Although destructive malware might be on the rise, the use of exploit kits is steadily declining in favor of more sophisticated social engineering attempts to compromise email. Between 2013 and 2016, business email compromises generated $5.3 billion for hackers.
Cisco reports that user interaction in order to install or execute malware is occurring more often than ever before. Using dialog boxes, word documents with linked embedded objects, and password protected archive files, users are being manipulated into willfully running malicious files. Antivirus and anti-malware software can only be effective if the user leaves it running and does not ignore warnings.
The most valuable thing that cyber criminals are after is data. Spyware is being disguised as seemingly functional software in order to steal individual and business information. Knowledge of infrastructure also allows for more precise attacks to be made in the future.
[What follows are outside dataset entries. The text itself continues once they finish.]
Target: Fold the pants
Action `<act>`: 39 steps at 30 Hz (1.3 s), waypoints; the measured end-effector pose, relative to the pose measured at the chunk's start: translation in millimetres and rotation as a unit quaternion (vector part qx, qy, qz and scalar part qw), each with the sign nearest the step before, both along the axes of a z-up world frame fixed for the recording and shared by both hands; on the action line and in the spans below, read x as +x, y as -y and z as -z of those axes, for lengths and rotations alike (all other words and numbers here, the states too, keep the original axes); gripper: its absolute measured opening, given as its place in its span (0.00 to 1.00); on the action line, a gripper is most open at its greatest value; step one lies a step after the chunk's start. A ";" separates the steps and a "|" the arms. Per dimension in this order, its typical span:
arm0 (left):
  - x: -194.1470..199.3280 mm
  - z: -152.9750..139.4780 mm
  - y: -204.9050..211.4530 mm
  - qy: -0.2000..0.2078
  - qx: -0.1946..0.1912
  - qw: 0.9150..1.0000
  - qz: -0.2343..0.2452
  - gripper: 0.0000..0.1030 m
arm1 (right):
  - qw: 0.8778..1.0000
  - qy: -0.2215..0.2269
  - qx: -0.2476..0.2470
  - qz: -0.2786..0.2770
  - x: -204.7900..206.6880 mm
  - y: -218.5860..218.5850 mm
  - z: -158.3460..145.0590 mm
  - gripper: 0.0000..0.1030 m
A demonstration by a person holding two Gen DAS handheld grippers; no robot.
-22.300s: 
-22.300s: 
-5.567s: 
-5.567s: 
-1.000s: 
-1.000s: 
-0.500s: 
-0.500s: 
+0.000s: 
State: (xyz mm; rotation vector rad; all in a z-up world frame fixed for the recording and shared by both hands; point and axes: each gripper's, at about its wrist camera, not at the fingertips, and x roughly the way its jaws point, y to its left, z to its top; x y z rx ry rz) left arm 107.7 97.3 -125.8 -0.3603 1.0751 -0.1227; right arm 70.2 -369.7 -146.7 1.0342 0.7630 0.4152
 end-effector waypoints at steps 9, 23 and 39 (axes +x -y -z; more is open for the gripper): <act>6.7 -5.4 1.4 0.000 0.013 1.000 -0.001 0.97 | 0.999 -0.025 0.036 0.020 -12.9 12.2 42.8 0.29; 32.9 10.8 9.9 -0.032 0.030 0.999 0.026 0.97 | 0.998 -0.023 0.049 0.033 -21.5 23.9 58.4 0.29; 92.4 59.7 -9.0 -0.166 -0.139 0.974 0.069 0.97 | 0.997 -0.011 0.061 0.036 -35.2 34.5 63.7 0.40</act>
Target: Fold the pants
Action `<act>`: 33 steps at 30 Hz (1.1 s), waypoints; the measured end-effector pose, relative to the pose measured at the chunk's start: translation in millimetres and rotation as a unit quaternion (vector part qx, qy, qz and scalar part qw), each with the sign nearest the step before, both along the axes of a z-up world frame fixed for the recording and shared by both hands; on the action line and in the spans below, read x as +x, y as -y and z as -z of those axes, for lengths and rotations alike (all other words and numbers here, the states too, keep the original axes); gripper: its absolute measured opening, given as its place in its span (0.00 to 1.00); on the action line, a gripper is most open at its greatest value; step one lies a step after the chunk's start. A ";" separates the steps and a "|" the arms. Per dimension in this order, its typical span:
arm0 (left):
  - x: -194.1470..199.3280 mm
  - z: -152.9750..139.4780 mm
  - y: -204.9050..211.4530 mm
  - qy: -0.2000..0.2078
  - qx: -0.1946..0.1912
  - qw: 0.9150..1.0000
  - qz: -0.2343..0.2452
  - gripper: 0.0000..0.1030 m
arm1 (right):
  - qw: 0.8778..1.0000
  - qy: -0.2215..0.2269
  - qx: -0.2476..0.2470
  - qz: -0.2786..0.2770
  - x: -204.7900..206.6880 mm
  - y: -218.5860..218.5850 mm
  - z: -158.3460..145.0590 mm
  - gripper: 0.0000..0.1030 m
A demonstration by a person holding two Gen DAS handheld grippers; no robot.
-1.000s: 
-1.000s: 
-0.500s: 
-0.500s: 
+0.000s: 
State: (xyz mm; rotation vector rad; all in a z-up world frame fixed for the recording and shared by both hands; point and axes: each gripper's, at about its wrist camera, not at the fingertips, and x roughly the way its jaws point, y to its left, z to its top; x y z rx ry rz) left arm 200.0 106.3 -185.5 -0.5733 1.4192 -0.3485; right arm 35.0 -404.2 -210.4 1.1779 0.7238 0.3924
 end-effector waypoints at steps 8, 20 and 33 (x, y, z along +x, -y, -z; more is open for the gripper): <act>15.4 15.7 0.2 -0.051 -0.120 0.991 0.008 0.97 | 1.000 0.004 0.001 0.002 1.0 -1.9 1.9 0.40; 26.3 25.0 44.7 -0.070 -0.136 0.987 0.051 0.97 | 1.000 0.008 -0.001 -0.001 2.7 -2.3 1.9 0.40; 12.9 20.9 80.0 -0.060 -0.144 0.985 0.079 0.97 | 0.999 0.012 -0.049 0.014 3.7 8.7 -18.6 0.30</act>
Examples of recently found spyware include free VPNs designed to collect user data and DNS changers masquerading as a legitimate means to bypass geofencing on popular websites. Potentially unwanted programs were found on over 20% of Cisco's sample group comprised of 300 companies.
While implementing security measures on PCs is common practice, internet of things devices are also garnering the attention of IT professionals. Botnets run off of IoT devices were used to extort businesses by threatening DDoS attacks if a ransom were not paid. As a greater number of common devices are beginning to support internet connections, this attack vector is likely to continue to grow at an alarming rate.
No matter how fast intrusion detection systems and antivirus software are developed, it is assured that attackers will always try to remain one step ahead. The key takeaway should be that having regularly checked active security measures in place as well as a backup plan for when critical systems are down is essential for both consumers and enterprise users.